Incidental, but that's a very well-written article.
posted by cribcage at 2:37 PM on November 28, 2010


Bingo is infact a cover for an inter-dimensional alien cult gaining members among the elderly. The chant "BINGO!", said enough times triggers the exact audio vibratory tones to allow the being entrance to our world.

(waits patiently for Steven Moffat to call)
posted by The Whelk at 2:38 PM on November 28, 2010 [3 favorites]


Yeah, this is a great article. And better bingo than slot machines. At least bingo is vaguely social. Watching old people playing slot machines is the most depressing thing ever. Particularly the folks who are wired into an oxygen canister (via canula) and the slot machine (via belt-clipped loyalty card). I mean, god bless 'em, and I won't deny an adult their pleasure. It's just it doesn't look like pleasure.

At least World of Warcraft only costs $15 / month.
posted by Nelson at 2:39 PM on November 28, 2010 [10 favorites]


Trouble with the darker side of bingo is you can't read the numbers properly, especially with these new bifocals.
That is some good writing, though I thought it was a little ungallant to spill the beans of the taxi driver bloke's little self-inflation - maybe it was his own joke.
posted by Abiezer at 2:44 PM on November 28, 2010 [1 favorite]


BINGO is a friendly game of chance, but still brings out the the true thrill of winning and the bad rush of losing or pushing in the game. not like 21 card game,"blackjack", where there is losing or winning feelings,
most of us gamblers have
posted by tustinrick at 2:45 PM on November 28, 2010


How do you make a sweet little old lady shout, "FUCK!"

Get another sweet little old lady to shout, "BINGO!"
posted by cmyk at 2:48 PM on November 28, 2010 [28 favorites]


Bingo is gambling. Who knew?
posted by localroger at 2:54 PM on November 28, 2010


A man named Adam Sandler owns it. He inherited it from his father (they are not related to the actor), who ran a welding company and began hosting bingo games in 1961 at a hall down the street.

There is rom-com plot in there somewhere.

He was a lovable loser who rented out a Bingo hall.
She was a favorite niece taking care of her elderly Bingo-addicted aunt.
When their eyes met, it was BINGO!
Coming soon to a cinema near you... Love By Numbers.

posted by vidur at 3:03 PM on November 28, 2010 [10 favorites]

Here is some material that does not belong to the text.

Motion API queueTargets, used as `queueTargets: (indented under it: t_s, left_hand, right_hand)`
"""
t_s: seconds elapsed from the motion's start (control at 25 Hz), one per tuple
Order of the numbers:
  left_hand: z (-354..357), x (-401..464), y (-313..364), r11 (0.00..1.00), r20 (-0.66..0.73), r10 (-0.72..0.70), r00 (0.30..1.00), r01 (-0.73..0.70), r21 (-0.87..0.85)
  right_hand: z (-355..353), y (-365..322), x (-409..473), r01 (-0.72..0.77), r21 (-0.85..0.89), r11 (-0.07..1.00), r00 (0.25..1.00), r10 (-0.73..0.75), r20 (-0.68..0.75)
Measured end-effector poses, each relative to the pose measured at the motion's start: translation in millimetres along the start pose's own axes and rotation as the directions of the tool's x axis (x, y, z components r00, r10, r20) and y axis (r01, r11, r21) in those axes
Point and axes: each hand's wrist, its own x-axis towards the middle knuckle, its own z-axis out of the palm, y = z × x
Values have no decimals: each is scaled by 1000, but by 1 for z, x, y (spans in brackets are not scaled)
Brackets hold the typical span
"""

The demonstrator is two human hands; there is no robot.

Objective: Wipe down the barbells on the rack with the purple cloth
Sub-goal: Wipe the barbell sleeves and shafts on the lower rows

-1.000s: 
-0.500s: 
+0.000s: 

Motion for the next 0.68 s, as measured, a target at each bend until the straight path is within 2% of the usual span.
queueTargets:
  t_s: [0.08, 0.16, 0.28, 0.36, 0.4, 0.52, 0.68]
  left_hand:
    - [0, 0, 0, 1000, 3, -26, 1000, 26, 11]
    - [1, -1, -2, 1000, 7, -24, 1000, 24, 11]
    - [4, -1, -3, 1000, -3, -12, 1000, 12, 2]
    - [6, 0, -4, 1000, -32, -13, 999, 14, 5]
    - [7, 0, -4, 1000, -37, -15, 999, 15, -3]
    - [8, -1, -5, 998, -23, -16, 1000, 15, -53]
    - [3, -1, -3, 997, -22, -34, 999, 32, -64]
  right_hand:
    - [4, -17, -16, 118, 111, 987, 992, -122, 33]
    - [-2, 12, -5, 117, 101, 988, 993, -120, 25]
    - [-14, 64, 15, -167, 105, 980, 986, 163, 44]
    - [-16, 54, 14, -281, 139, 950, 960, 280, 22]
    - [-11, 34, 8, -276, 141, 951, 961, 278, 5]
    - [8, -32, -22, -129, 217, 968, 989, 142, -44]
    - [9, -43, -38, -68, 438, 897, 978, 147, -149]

While I'm in no way suggesting that little old ladies cannot be beguiled by the Dark Arts, I don't think that this article delivers an exploration of the dark side of Bingo. I'm not actually sure Bingo has a dark side - it's not run by the mob, nobody ever dopes the caller, and there are no bookies giving long odds on specific bingo numbers.

In other words, it's nothing like competitive shuffle board.
posted by DarlingBri at 3:09 PM on November 28, 2010 [3 favorites]

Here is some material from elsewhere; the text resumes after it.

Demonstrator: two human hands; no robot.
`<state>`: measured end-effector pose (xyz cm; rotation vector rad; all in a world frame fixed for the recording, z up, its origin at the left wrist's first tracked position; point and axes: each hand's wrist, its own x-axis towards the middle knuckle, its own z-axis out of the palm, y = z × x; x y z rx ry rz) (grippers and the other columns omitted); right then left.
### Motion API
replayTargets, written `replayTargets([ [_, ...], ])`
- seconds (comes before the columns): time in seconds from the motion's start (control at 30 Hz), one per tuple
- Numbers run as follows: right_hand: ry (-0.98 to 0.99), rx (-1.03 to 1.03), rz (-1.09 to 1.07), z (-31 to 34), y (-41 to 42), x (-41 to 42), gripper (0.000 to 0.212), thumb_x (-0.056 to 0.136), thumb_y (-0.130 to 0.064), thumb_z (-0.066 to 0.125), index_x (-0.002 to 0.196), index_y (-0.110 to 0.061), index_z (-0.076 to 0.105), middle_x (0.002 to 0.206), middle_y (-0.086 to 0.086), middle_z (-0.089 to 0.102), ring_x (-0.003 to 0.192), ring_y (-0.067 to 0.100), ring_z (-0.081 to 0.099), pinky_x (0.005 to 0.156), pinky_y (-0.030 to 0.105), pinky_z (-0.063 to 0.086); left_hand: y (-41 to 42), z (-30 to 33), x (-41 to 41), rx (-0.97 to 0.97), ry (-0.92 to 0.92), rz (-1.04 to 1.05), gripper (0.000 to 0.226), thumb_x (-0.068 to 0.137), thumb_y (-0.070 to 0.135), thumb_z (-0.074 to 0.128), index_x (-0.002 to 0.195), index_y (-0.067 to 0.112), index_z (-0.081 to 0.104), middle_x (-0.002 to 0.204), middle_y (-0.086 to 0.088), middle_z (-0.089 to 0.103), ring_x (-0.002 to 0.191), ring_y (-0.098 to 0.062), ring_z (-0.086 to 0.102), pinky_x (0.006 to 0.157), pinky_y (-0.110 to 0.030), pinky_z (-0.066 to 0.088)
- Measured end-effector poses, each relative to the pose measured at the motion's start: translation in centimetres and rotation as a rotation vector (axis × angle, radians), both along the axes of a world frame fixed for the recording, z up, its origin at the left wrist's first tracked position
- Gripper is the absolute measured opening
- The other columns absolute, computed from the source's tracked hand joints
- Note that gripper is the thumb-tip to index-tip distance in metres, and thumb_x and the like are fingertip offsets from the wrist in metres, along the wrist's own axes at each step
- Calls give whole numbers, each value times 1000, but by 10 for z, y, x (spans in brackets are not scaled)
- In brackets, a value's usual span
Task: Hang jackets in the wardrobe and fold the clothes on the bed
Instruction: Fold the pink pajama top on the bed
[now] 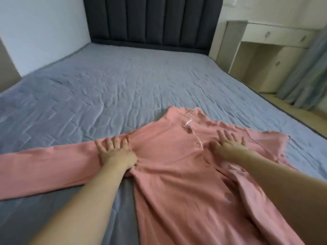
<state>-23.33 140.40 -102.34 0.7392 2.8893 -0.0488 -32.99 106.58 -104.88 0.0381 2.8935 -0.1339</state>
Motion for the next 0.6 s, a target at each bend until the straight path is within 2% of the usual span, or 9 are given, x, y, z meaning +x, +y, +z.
replayTargets([
  [0.07,63,-49,-172,8,50,26,70,95,-61,20,155,-29,5,164,3,-2,150,28,1,117,56,-7,50,24,-1,2,56,42,71,91,31,31,157,15,8,164,-10,1,150,-34,-1,113,-66,-8],
  [0.17,156,-101,-388,14,109,59,69,95,-52,28,154,-21,11,162,12,8,149,32,7,117,57,-2,155,46,12,253,75,-193,69,90,32,39,154,25,17,162,-8,11,148,-32,10,118,-57,5],
  [0.27,328,-350,-562,13,166,76,58,87,-35,39,139,-9,38,147,22,35,131,38,41,110,46,30,265,45,29,386,25,-509,61,94,28,37,153,32,21,162,-2,13,148,-27,11,120,-47,8],
  [0.33,361,-529,-506,15,197,94,17,89,-14,47,94,-3,59,104,24,61,93,34,60,78,32,47,327,45,37,456,48,-656,55,99,25,36,153,29,25,162,-1,19,148,-23,15,120,-35,8],
  [0.37,321,-625,-464,15,206,105,14,87,-9,50,74,-7,56,77,17,59,71,28,57,60,27,41,351,46,38,480,40,-679,53,101,25,35,153,28,27,162,-1,21,148,-21,16,118,-31,8],
  [0.4,283,-752,-435,16,213,116,18,85,-9,54,67,-11,54,62,10,52,56,22,48,51,25,31,371,45,36,484,3,-660,52,102,26,33,153,27,26,162,-1,20,148,-20,17,118,-30,7],
  [0.47,158,-885,-319,16,215,131,6,80,-16,65,76,-12,63,63,9,52,58,21,46,53,27,31,392,37,24,418,-87,-583,53,103,28,31,155,25,21,163,-4,17,149,-21,15,120,-33,7],
  [0.53,19,-887,-145,15,212,133,19,73,-26,73,85,-12,69,77,13,63,73,25,57,63,33,45,397,24,13,270,-87,-534,54,102,33,29,155,28,19,163,-4,16,150,-25,14,122,-41,6],
  [0.6,-59,-865,-10,16,205,130,19,75,-27,71,86,-13,68,86,11,67,83,25,62,75,36,51,397,13,9,214,-55,-507,54,100,37,28,153,32,22,162,-2,19,149,-26,16,121,-46,8],
])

My conservative grandmother would take me to play bingo at her country club when i was 7-10 years old. The one time I finally get a bingo ,after bolting out of my chair and screaming "BINGO MUTHAFUCKAZ!*", I forgot that it was a blackout round, where you had to get every number on your card to win. I brought great shame to the family.

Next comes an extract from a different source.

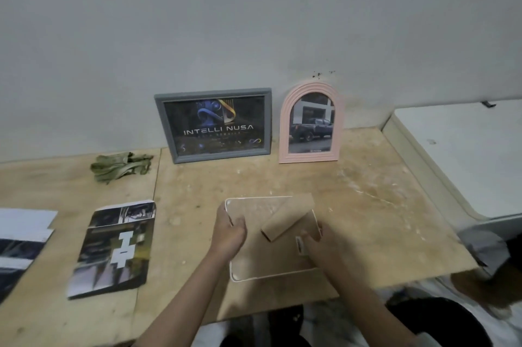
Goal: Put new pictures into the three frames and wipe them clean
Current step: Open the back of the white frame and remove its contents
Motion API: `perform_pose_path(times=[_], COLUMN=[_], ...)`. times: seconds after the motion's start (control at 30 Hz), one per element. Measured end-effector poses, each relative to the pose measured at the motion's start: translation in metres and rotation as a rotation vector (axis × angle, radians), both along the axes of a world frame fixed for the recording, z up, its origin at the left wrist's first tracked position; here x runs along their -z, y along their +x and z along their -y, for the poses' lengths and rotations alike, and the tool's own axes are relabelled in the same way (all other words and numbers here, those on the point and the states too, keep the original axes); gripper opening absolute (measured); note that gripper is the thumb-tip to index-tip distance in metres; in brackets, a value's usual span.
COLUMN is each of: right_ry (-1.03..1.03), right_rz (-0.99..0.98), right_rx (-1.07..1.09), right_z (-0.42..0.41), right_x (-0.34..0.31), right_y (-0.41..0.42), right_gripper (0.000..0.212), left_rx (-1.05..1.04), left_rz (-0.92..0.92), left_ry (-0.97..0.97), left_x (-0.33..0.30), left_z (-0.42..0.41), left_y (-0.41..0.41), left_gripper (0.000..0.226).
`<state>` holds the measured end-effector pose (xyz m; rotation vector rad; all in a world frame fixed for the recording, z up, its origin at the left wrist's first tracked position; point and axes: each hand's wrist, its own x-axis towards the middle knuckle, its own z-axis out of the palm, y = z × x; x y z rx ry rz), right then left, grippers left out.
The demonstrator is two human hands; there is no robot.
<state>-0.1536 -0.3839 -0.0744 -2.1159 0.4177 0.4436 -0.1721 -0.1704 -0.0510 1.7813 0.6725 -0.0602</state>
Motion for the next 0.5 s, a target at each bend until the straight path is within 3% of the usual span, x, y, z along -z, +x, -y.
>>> perform_pose_path(times=[0.17,0.27,0.37,0.5], right_ry=[-0.123,-0.27,-0.346,-0.382], right_rz=[-0.005,-0.025,-0.004,0.068], right_rx=[-0.136,-0.316,-0.43,-0.442], right_z=[-0.016,-0.022,-0.021,-0.025], right_x=[0.006,0.009,0.019,0.016], right_y=[-0.023,-0.031,-0.029,-0.027], right_gripper=[0.086,0.097,0.11,0.095], left_rx=[0.166,0.254,0.381,0.408], left_rz=[-0.018,-0.123,-0.111,-0.099], left_ry=[0.153,0.309,0.437,0.422], left_x=[0.045,0.064,0.074,0.067], left_z=[-0.011,-0.021,-0.027,-0.028], left_y=[-0.003,0.0,0.0,-0.008], left_gripper=[0.095,0.092,0.095,0.114])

*Actually I just stood and said bingo.
posted by spikeleemajortomdickandharryconnickjrmints at 3:17 PM on November 28, 2010


I have played Bingo. I have run Bingo games.

There is no dark side to Bingo. It is exactly, precisely as boring as it seems.
posted by jacquilynne at 3:19 PM on November 28, 2010 [9 favorites]


(waits patiently for Steven Moffat to call)

That's more of an RTD plot line.
posted by eyeballkid at 3:19 PM on November 28, 2010 [3 favorites]


It was a priest in Wilkes-Barre, Pa., who recognized the game’s power to help his ailing church. Trouble was, there were just 24 unique cards at the time, so too many people were winning. The priest pressed upon Mr. Lowe the need for vaster possibilities of losing. Mr. Lowe enlisted a Columbia math professor named Carl Leffler, who configured more than 6,000 different bingo cards.

All those combinations took a mighty toll. He is said to have gone mad.


Hilarious!
posted by rifflesby at 3:27 PM on November 28, 2010 [1 favorite]


There is no dark side to Bingo. It is exactly, precisely as boring as it seems.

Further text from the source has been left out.